Please do not make baseless insinuations about other users, especially without discussing with them first

Sir, you recently opened a Deletion Review about an AfD that I commented on[1]. You claimed that my account was "suspicious" since I had not edited Wikipedia for many years. You made no attempt to contact me first, or even after making this allegation. You accused the accounts you listed (including mine) as being possible sockpuppets or meatpuppets without any evidence (since no such evidence exists, at least where my account is concerned). Your actions were uncivil, unprofessional, disruptive, and completely against everything that Wikipedia claims to stand for. I cannot assume good faith, because there was not even a shred of good faith involved in your actions, nor from your subsequent comments on that page does there appear even a shred of doubt or reconsideration. I can only hope that this was a moment of poor judgement, especially as you appear to be a professional off-Wiki, which makes your conduct all the more egregious. Your actions are very similar to the reasons why I stopped editing Wikipedia so many years ago (which apparently makes me suspicious). I do not know whether you will delete this comment, or ignore it, but I hope, possibly with undue optimism, that this might be a learning experience where you may step back and reconsider accusing everyone who disagrees with you of being suspicious and accusing them of malfeasance. Perhaps instead of dismissing everyone else, you could consider reading their comments and consider that they might have a different point of view.

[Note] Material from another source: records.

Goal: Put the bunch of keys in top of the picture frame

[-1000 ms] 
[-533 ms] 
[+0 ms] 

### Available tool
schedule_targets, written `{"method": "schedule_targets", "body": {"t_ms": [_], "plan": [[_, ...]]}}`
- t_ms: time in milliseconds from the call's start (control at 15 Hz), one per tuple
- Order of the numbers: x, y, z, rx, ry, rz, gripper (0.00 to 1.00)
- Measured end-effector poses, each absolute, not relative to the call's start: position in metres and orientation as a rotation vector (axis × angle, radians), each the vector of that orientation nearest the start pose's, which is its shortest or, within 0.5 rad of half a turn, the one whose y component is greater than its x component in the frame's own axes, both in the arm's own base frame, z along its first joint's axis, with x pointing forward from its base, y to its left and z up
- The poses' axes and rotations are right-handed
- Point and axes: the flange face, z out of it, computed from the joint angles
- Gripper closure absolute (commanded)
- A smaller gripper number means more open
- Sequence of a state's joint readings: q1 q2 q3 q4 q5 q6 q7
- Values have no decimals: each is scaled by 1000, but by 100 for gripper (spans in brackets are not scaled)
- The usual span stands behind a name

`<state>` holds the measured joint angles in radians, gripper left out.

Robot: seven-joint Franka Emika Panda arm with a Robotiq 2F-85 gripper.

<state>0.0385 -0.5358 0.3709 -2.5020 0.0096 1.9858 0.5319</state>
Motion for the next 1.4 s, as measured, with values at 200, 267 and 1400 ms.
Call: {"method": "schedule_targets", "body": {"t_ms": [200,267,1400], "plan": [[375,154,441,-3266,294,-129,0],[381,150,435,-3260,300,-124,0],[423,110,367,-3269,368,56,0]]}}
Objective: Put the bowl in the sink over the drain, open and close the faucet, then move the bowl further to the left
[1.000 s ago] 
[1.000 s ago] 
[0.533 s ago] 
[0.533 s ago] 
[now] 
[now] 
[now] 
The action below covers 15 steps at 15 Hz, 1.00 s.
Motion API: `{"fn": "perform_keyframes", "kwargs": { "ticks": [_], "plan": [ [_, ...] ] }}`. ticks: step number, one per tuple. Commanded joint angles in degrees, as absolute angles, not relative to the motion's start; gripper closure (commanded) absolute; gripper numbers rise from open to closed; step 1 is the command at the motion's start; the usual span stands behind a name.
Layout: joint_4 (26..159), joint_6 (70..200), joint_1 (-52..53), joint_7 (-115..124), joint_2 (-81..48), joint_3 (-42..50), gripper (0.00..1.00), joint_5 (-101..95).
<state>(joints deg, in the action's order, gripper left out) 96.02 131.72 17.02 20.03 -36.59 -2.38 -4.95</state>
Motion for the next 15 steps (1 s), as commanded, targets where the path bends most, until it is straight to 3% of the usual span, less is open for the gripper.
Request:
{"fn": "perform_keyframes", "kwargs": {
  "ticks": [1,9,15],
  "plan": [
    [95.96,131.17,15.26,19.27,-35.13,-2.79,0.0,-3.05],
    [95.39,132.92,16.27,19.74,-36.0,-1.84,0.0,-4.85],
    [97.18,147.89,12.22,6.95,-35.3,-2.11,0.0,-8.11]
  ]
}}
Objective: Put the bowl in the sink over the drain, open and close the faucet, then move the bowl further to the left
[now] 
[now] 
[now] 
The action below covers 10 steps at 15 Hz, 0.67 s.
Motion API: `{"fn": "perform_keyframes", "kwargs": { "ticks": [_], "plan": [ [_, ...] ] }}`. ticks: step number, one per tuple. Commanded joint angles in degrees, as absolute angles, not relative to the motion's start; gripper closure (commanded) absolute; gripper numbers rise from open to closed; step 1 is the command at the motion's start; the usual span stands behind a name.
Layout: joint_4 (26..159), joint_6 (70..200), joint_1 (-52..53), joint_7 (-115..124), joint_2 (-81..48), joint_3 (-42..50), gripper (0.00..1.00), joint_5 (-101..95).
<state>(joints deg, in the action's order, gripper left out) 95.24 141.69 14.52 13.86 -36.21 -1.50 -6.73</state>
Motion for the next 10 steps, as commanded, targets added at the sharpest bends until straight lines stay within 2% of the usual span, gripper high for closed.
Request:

But thank you, you have reminded me of why I stopped editing Wikipedia. Hyperion35 (talk) 02:20, 5 March 2021 (UTC)

  • Welcome back after your seven year editing break. Yes, I found your account's behaviour suspicious, together with the behaviour of many other accounts in that AFD. I hope that venting on my talk page helped you feel better about it; but I'm afraid I still have my suspicions. The history of that article is full of ducks for UPE.—S Marshall T/C 03:40, 5 March 2021 (UTC)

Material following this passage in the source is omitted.